> _What you are asked to do_: Up to and including the line that contains "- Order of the", return every line from the start of the data, unchanged.

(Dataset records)
════════════════
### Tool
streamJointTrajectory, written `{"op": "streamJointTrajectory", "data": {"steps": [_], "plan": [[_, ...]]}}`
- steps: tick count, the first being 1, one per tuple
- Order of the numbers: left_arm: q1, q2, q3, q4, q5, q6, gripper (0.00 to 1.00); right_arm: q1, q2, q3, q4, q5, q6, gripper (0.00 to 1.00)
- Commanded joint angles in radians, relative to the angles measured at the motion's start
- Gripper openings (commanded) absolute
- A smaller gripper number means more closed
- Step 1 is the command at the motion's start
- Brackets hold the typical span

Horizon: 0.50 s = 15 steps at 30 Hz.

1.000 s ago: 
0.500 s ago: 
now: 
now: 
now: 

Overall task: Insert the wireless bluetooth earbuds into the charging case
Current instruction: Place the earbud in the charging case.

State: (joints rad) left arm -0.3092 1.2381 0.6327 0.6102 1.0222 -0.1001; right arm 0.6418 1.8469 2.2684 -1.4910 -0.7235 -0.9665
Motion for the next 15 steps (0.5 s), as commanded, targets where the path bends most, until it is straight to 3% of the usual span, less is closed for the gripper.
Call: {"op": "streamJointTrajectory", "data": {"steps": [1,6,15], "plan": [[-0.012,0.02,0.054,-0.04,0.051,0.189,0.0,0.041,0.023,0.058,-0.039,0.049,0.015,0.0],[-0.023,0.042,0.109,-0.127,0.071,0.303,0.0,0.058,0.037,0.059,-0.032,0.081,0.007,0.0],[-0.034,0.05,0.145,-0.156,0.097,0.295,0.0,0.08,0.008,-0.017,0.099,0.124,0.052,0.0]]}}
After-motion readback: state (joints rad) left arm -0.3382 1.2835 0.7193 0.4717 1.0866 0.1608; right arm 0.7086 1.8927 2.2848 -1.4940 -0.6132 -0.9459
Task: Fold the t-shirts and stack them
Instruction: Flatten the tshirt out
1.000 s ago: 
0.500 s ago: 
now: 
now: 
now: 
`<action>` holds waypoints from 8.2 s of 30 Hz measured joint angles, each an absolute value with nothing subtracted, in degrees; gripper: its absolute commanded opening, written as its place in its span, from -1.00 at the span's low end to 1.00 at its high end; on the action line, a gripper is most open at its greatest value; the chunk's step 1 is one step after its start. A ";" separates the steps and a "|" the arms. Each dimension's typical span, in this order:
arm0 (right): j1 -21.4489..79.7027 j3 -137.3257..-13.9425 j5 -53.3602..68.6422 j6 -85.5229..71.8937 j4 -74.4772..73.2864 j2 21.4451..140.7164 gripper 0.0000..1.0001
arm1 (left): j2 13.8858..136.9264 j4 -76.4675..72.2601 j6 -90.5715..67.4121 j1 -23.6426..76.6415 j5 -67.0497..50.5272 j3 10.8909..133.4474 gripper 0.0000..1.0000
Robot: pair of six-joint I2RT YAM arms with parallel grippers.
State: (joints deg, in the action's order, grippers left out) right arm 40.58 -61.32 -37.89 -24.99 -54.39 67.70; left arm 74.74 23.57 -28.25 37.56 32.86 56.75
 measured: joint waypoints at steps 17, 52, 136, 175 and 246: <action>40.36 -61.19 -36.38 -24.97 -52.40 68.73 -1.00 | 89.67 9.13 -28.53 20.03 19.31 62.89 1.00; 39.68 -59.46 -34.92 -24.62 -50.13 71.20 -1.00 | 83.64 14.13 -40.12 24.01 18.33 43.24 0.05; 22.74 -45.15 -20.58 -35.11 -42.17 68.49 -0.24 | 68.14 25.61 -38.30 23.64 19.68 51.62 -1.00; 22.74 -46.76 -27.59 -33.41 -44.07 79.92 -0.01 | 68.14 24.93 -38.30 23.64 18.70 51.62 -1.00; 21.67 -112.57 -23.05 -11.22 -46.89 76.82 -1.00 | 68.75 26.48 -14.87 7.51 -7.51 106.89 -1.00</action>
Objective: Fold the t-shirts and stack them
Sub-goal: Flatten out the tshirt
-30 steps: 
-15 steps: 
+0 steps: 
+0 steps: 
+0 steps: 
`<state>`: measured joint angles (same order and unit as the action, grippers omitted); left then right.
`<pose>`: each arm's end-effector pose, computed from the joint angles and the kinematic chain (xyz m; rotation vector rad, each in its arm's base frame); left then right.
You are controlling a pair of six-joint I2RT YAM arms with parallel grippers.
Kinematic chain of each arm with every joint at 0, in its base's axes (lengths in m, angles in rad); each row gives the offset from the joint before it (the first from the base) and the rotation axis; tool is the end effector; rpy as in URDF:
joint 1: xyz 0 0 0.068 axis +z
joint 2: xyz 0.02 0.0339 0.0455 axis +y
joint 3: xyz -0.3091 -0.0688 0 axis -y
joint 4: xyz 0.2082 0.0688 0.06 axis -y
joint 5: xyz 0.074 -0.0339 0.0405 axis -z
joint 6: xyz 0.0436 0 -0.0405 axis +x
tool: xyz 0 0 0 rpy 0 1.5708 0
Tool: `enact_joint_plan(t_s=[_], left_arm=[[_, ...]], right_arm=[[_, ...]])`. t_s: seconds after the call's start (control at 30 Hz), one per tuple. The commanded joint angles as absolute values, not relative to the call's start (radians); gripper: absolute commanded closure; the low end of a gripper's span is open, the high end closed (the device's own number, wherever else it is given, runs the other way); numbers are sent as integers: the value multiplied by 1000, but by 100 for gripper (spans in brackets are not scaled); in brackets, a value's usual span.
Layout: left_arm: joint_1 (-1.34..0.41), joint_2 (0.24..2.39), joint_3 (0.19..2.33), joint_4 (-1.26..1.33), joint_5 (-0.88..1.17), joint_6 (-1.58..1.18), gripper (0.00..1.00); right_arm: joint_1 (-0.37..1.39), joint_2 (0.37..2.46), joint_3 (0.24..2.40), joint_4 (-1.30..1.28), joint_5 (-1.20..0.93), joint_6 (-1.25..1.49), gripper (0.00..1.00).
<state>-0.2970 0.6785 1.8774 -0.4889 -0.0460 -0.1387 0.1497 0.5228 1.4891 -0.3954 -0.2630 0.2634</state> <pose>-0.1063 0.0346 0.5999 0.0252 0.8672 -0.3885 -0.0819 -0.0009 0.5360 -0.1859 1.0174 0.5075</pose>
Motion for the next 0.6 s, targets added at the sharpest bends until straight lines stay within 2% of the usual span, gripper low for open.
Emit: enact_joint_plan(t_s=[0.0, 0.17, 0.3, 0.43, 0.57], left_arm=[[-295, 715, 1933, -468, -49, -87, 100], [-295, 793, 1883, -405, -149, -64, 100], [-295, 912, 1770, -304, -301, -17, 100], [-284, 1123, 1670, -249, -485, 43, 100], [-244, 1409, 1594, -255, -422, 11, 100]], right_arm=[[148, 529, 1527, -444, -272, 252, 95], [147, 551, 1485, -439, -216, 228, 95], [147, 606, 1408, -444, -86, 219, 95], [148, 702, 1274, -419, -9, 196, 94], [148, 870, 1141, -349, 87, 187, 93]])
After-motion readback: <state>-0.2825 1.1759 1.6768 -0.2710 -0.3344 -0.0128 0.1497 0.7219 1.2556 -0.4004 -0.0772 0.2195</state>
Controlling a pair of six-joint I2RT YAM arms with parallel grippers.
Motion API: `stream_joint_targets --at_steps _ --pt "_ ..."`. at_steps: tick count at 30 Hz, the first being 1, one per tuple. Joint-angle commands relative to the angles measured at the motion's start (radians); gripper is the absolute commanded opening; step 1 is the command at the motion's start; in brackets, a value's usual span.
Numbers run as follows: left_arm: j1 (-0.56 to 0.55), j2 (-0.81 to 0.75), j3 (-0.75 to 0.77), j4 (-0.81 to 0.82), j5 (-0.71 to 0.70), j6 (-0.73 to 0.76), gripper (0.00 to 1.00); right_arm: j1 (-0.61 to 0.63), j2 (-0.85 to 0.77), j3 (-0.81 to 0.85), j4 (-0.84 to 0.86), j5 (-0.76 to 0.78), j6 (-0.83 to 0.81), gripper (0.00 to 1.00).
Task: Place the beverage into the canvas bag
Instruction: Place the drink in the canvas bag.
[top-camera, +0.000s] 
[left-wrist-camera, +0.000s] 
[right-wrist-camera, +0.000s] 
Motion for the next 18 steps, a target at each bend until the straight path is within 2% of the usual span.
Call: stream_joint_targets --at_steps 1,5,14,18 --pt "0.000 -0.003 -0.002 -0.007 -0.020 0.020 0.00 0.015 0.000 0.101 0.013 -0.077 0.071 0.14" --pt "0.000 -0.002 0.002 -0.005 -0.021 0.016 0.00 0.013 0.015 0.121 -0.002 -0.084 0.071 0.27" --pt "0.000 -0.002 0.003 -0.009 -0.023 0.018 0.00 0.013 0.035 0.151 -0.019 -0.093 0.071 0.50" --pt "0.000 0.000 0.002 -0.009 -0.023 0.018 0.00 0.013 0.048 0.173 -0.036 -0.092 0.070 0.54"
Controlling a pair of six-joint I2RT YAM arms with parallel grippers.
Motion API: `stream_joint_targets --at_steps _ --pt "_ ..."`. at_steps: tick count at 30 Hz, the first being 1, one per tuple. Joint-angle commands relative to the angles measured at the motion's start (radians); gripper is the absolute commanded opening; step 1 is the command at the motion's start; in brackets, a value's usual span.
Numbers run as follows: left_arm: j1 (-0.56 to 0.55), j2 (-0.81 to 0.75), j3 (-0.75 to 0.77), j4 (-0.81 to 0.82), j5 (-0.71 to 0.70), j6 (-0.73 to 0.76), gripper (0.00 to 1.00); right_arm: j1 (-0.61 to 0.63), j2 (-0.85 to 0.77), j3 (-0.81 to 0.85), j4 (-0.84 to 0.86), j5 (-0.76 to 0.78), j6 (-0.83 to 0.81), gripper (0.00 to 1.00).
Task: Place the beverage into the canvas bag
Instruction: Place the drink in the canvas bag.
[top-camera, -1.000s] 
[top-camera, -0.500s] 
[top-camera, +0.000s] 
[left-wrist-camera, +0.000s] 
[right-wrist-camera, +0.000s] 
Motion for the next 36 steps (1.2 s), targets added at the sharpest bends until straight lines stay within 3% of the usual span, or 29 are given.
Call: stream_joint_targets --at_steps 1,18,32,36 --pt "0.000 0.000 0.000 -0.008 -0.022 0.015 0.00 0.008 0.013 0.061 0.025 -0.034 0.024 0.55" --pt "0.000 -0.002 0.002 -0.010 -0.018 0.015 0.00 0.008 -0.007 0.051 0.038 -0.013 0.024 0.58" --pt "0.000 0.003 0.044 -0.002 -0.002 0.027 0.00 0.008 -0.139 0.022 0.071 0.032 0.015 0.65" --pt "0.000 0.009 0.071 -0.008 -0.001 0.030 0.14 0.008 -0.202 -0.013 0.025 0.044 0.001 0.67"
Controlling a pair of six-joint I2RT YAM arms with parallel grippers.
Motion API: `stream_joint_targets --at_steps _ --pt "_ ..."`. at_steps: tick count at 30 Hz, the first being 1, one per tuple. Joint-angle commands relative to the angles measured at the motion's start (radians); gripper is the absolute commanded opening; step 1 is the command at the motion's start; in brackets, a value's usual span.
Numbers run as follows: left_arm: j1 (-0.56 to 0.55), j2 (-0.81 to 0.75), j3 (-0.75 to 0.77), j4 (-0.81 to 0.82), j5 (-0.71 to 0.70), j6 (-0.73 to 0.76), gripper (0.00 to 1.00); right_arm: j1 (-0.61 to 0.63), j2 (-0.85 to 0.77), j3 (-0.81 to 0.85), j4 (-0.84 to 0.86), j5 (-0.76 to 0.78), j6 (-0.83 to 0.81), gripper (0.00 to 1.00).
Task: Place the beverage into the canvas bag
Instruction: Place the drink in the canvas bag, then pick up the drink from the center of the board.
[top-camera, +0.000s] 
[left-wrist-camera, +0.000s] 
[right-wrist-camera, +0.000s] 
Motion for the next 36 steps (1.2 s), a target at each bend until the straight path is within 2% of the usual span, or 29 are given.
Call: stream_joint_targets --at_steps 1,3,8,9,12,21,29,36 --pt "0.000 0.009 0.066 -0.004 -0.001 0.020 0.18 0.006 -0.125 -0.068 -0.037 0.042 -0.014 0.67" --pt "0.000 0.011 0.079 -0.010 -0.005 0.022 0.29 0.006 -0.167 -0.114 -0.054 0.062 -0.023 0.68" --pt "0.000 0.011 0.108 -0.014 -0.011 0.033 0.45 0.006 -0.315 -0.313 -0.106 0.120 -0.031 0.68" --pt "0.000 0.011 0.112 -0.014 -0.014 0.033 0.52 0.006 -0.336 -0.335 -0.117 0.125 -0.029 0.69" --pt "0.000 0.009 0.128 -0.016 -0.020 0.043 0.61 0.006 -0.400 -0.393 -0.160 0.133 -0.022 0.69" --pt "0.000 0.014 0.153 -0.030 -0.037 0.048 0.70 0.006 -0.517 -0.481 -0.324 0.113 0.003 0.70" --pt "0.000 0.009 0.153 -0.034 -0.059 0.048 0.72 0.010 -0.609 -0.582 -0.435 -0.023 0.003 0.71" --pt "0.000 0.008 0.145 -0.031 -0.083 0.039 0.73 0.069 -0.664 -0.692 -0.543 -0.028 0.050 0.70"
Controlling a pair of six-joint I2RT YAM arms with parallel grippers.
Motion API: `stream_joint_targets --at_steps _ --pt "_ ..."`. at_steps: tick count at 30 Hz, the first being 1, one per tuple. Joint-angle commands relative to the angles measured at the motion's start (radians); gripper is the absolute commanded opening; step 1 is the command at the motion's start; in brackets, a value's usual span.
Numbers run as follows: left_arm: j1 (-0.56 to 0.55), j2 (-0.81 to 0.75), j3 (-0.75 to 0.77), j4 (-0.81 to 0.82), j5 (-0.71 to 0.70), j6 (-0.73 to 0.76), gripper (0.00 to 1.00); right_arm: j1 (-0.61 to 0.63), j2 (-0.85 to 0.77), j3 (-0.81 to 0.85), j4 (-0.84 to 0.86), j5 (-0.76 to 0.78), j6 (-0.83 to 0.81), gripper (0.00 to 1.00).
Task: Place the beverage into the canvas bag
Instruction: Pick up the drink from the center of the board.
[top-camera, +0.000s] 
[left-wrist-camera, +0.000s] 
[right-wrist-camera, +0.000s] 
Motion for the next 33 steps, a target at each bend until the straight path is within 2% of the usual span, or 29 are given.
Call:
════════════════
> _Answer area_:
### Tool
streamJointTrajectory, written `{"op": "streamJointTrajectory", "data": {"steps": [_], "plan": [[_, ...]]}}`
- steps: tick count, the first being 1, one per tuple
- Order of the numbers: left_arm: q1, q2, q3, q4, q5, q6, gripper (0.00 to 1.00); right_arm: q1, q2, q3, q4, q5, q6, gripper (0.00 to 1.00)

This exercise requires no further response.